Consolidating Components



Create a "Consolidated Table of Content Components" like those in Figure 12-13 of the Document Engineering text for each of your three (or more) document types. Revise the definitions for any of the affected components to ensure that they are effective in bounding the new equivalence classes that you're creating by merging synonyms and splitting out homonyms. For each merger or split, please write a one sentence explanation -- e.g., point out the distinction that was explicit in the harvest table that you are ignoring for synonyms or which was implicit and which you are emphasizing for homonyms. If you can, make the very coarse distinction between components that are essential or mandatory in the model and "everything else."


Standards and Code Sets



Identify and analyze any existing standards, domain-specific languages or code sets or other specifications that can suggest business rules or controls on possible values for information components. Explain what you found and your decision about whether or not to use this information in your consolidated model.


Identifying Additional Processes or Services


ACTIVITY 4: It is likely that as a result of this document analysis activity, you will have identified some processes or services that can make use of the information components in your domain in ways you'd hadn't yet considered. You should give each process or service a short name and a one-sentence description.

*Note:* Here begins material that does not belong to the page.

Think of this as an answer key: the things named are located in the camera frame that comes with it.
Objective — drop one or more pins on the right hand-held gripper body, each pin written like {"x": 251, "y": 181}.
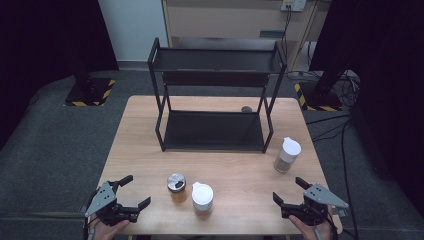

ACTIVITY 5: Identifying new processes usually goes hand-in-hand with revising existing ones. So you'll need to reconcile the list of processes or transactions you've developed to this point. For each of the processes that you now have left, identify an existing or potential document type that would "package" the information produced by the process. This should leave you with a coherent view of how documents and processes fit together and get you ready to assemble your documents, which you'll do in the last assignment.